[Extracted data entries]
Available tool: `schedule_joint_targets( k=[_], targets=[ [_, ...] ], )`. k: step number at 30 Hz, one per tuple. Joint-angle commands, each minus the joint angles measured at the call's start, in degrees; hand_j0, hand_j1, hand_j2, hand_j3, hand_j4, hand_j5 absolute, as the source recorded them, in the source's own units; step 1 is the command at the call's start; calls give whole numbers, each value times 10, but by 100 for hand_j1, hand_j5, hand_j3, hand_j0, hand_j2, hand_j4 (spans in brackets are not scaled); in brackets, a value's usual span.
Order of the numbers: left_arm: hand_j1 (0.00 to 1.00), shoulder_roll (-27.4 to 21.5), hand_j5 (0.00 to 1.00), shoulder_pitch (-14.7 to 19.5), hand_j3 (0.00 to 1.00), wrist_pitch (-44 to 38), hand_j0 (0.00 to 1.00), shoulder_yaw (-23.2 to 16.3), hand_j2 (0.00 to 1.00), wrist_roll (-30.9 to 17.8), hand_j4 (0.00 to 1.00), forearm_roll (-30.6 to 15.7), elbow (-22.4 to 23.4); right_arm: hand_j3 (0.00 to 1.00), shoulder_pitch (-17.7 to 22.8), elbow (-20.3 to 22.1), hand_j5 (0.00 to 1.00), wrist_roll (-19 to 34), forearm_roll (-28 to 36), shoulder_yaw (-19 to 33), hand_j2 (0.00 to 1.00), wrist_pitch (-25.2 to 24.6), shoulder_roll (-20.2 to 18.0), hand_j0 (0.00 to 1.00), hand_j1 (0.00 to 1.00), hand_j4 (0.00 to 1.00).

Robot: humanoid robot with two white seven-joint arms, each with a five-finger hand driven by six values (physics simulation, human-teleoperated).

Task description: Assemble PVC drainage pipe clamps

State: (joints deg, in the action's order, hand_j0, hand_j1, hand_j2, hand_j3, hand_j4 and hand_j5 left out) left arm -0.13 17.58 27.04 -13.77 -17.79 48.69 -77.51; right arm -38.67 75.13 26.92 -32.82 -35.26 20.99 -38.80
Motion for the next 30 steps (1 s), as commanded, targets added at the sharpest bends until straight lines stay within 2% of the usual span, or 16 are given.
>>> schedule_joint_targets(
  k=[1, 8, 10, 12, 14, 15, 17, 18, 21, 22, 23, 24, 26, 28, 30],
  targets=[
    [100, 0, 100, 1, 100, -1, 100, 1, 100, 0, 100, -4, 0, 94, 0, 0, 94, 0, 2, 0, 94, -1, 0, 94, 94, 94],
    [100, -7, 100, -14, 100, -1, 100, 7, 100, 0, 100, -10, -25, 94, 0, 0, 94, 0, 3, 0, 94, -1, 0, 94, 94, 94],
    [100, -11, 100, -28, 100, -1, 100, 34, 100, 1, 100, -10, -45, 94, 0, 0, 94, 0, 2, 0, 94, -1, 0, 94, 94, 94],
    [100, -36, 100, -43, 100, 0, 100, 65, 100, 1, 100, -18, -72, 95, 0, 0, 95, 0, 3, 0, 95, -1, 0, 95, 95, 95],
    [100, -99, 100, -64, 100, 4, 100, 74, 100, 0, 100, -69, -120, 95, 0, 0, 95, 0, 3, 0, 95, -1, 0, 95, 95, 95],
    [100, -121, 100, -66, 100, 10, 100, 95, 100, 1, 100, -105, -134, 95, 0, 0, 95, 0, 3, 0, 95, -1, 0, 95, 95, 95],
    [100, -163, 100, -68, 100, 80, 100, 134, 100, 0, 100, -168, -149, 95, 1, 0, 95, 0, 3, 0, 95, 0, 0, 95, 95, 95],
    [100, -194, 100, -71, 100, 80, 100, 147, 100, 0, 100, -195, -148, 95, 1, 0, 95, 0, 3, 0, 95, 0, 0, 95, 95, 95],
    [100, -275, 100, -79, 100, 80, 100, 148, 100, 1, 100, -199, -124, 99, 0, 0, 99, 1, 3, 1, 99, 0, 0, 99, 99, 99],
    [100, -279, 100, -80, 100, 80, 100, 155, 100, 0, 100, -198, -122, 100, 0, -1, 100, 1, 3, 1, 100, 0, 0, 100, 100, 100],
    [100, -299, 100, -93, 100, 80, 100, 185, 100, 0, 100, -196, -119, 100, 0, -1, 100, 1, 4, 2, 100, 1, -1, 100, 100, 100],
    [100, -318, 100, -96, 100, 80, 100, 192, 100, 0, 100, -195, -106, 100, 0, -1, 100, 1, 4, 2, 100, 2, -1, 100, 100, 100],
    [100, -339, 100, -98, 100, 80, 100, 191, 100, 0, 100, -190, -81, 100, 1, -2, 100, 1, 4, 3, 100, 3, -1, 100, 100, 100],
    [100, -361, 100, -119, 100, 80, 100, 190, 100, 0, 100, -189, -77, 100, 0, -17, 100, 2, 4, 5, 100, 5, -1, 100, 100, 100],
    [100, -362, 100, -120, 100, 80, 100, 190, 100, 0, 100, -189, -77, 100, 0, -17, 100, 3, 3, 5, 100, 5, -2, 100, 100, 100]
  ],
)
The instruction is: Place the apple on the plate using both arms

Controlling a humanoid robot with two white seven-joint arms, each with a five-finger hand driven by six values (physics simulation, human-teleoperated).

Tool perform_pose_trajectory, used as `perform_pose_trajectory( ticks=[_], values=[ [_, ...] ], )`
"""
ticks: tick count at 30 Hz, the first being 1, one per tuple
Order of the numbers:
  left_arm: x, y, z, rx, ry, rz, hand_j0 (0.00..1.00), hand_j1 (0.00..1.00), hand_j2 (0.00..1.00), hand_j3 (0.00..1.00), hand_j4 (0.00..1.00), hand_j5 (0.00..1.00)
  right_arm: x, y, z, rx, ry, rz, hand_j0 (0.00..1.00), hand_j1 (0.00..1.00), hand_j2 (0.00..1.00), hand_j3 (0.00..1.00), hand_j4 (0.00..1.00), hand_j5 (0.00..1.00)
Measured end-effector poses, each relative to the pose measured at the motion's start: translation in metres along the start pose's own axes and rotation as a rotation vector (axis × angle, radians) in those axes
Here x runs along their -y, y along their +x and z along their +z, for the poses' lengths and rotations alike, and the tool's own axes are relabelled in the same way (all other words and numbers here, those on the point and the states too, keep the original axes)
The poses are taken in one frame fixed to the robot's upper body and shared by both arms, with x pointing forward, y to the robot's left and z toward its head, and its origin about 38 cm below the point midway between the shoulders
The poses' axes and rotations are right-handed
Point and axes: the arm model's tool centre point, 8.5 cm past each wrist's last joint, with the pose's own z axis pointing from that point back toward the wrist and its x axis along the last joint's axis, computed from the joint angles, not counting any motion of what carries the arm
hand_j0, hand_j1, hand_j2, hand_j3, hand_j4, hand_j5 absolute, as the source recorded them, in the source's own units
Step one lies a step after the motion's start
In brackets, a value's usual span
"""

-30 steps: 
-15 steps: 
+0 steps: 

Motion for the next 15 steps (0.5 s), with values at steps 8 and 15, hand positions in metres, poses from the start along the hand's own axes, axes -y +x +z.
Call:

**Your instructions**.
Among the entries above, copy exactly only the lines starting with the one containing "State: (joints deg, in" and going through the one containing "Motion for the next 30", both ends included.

**Response**.
State: (joints deg, in the action's order, hand_j0, hand_j1, hand_j2, hand_j3, hand_j4 and hand_j5 left out) left arm -0.13 17.58 27.04 -13.77 -17.79 48.69 -77.51; right arm -38.67 75.13 26.92 -32.82 -35.26 20.99 -38.80
Motion for the next 30 steps (1 s), as commanded, targets added at the sharpest bends until straight lines stay within 2% of the usual span, or 16 are given.

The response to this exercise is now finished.